Prompt confidence calibrator
The most dangerous failure mode of an LLM is not being wrong — it is being wrong confidently. By default models rarely say “I don’t know”; they produce a fluent, authoritative answer whether or not they have the facts. For anything where a mistake costs money, time, or trust, you want the opposite: a model that signals its confidence and abstains when it should. This tool appends calibrated uncertainty instructions to your prompt so the model stops bluffing.
How it works
You paste your factual prompt and pick a risk level and an uncertainty format. The tool appends an instruction layer that does three things: it sets an abstention threshold (at high risk the model must say it is unsure rather than guess), it tells the model to attach a confidence signal in your chosen format — a high/medium/low label, a percentage, or hedging words — and it reminds the model to be decisive when it does have good grounds, so the output is not uniformly wishy-washy. Your original instruction is preserved verbatim; only the calibration layer is added.
Tips and notes
- Match risk to consequence. Use high risk for medical, legal, financial, or safety questions; low risk is fine for brainstorming where a wrong guess costs nothing.

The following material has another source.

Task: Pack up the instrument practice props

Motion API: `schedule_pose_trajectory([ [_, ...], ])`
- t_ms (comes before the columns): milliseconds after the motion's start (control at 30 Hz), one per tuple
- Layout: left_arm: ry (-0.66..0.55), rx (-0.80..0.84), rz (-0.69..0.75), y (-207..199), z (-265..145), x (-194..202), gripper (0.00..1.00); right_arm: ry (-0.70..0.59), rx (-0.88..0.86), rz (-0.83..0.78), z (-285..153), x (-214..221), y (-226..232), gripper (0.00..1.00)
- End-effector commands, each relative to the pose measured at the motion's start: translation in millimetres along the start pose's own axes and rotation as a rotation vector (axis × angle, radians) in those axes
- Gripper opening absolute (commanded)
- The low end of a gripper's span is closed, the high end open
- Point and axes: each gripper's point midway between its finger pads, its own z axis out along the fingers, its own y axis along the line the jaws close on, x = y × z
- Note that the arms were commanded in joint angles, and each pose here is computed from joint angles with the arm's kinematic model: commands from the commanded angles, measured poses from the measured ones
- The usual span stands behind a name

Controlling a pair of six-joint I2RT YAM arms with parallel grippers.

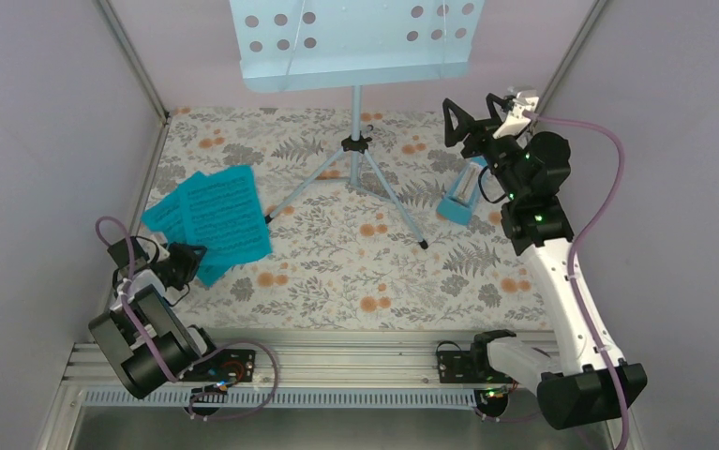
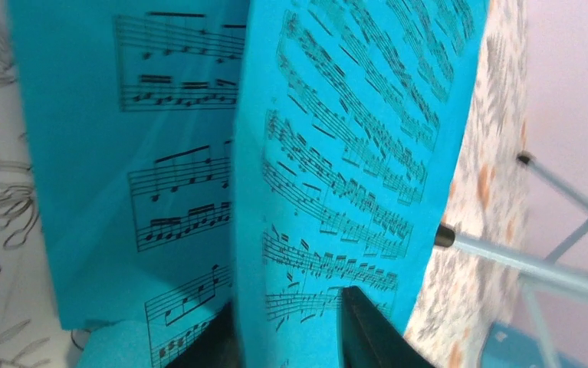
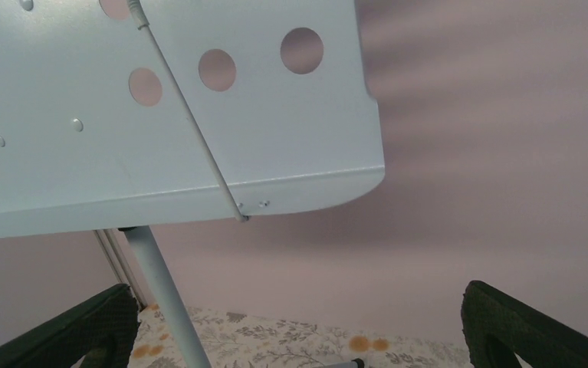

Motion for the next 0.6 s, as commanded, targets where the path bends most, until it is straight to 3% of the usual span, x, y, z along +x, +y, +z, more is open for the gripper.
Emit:
schedule_pose_trajectory([
  [0,-0.004,0.074,0.057,-15.6,-2.2,-6.7,0.34,0.019,0.048,0.009,-7.2,10.1,-8.1,1.0],
  [200,-0.081,0.042,0.152,-37.8,-22.8,-29.8,0.85,0.14,0.123,0.104,-12.4,68.8,-28.8,1.0],
  [300,-0.136,-0.036,0.209,-42.3,-37.1,-44.7,0.99,0.22,0.073,0.157,-12.3,107.2,-25.3,1.0],
  [567,-0.353,-0.16,0.274,-51.4,-75.9,-71.1,1.0,0.46,-0.125,0.35,-4.9,206.3,-4.4,1.0],
])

- Use percentages for automation. If a downstream system decides whether to act on the answer, a numeric confidence lets you set a clean threshold.
- Calibration is not verification. A model can be confidently wrong even with these instructions. For critical answers, still check the facts independently.
- Combine with a reasoning trace. Seeing both the confidence level and the reasoning makes it far easier to judge whether the stated confidence is justified.